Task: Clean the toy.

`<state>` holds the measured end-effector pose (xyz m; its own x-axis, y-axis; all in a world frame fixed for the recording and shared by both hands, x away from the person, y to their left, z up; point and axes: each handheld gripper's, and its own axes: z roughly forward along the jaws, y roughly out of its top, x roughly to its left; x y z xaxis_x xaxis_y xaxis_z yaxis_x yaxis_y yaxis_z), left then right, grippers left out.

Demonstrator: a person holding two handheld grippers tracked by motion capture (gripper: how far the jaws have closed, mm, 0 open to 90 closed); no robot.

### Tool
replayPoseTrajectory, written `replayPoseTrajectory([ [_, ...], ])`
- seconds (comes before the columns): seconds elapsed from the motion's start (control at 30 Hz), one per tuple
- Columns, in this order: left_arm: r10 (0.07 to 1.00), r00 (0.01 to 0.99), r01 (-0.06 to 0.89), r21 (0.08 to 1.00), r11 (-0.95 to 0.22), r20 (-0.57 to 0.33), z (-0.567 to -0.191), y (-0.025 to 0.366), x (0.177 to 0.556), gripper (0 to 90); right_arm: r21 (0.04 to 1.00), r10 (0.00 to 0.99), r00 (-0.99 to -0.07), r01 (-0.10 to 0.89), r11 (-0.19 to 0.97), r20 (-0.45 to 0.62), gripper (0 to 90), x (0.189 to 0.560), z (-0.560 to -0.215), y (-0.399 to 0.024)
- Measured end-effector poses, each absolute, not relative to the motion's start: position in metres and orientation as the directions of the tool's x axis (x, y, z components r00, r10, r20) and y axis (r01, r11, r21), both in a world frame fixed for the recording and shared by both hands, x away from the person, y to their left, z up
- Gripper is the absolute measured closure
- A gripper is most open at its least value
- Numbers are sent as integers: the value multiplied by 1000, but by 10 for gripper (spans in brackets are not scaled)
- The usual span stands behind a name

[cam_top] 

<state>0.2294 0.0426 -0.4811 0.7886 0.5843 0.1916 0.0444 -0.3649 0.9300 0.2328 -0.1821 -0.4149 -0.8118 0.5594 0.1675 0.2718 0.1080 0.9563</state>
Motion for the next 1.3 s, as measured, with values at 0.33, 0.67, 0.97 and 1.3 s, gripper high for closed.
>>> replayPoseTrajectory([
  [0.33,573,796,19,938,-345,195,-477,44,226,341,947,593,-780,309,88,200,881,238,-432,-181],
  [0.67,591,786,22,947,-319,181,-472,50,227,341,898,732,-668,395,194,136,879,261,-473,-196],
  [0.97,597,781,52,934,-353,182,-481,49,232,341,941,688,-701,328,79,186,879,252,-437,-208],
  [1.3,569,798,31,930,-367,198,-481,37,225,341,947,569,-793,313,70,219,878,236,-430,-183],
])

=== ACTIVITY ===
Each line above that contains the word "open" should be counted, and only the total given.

=== RESPONSE TO THE EXERCISE ===
2